“GUIMARÃES ACOLHE”

por MARCELA MAIA
Técnica de relações internacionais na Universidade do Minho

Viver num país onde a realidade da guerra é inexistente, estar numa cidade onde o som do silêncio não é desolador, mas sim apaziguador, ter uma casa onde nos sintamos seguros e sair de casa sem ter medo de o fazer são realidades presentes no nosso quotidiano.

A ideia de vermos estas realidades alteradas não cruza o nosso imaginário porque partimos do principio que vivemos num Estado pacifico onde os cenários de guerra são relativamente improváveis … mas e se assim não fosse? E se do nada víssemos a nossa querida cidade ser destruída por armas de destruição massiva que em nada se assemelhariam às armas utilizadas por D. Afonso Henriques? E se deixássemos de ter um lar onde nos sentíssemos seguros e passássemos a vaguear pelas ruínas daquilo em que a nossa cidade se havia tornado? E se víssemos a nossa vida a ruir a cada bombardeamento ou tiroteio? Estas ideias, assustadoras para nós, são infelizmente a realidade de um número infinitamente grande de pessoas.

Não venho aqui perguntar o que cada um de nós levaria numa mochila se fosse um refugiado, venho só relembrar o quão afortunados somos por nem sequer termos a necessidade de equacionar a preparação dessa mochila.

Regularmente, tenho a felicidade de me cruzar com algumas pessoas com histórias de sobrevivência incríveis, com um sorriso mais brilhante e com mais coragem do que eu possa um dia vir a ter. Essas pessoas, tiveram a vida virada e revirada de pernas para o ar e continuam de pés bem assentes na terra.

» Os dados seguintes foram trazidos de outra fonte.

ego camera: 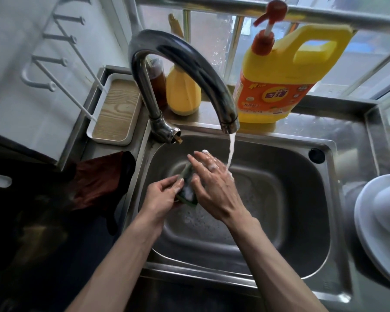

O Município de Guimarães, cooperando com o Conselho Português para os Refugiados e várias instituições que integram a Rede Social de Guimarães propôs-se a executar o “Plano de Ação do Município de Guimarães para o Acolhimento de Pessoas com Necessidade de Proteção Internacional”, também conhecido como “Guimarães Acolhe”, onde se dispõe a acolher um total de 35 pessoas das quase 5 mil que Portugal assumiu auxiliar.

 

O Plano aqui merecidamente referido, tem como objetivos:

  • “Criar condições para o acolhimento e integração de pessoas com necessidades de proteção, … provenientes de países terceiros e recolocados provenientes de outros Estados Membros da União Europeia, proporcionando-lhes condições de bem-estar e de segurança, …”;
  • “Planear e organizar o processo de acolhimento ao nível local, tornando-o célere, eficaz e convergente, garantido uma otimização dos recursos e uma resposta integrada às necessidades da população acima referida.”;
  • “Salvaguardar no processo de acolhimento, … , o respeito pela sua cultura, pela sua individualidade e autonomia, tornando-o num processo que promove e preserva a sua dignidade enquanto cidadãos.”;
  • “Tornar o Município de Guimarães numa referencia na assunção de boas práticas no processo de acolhimento e de integração de pessoas com necessidades de proteção internacional.”

Este Plano deve, impreterivelmente, tornar-se literal, deixando as palavras que constam nas suas páginas ganhar vida através das ações de cada um de nós.

Guimarães acolhe, mas cabe a cada cidadão apoiar a integração de todos aqueles que não vivem uma realidade diária igual à nossa.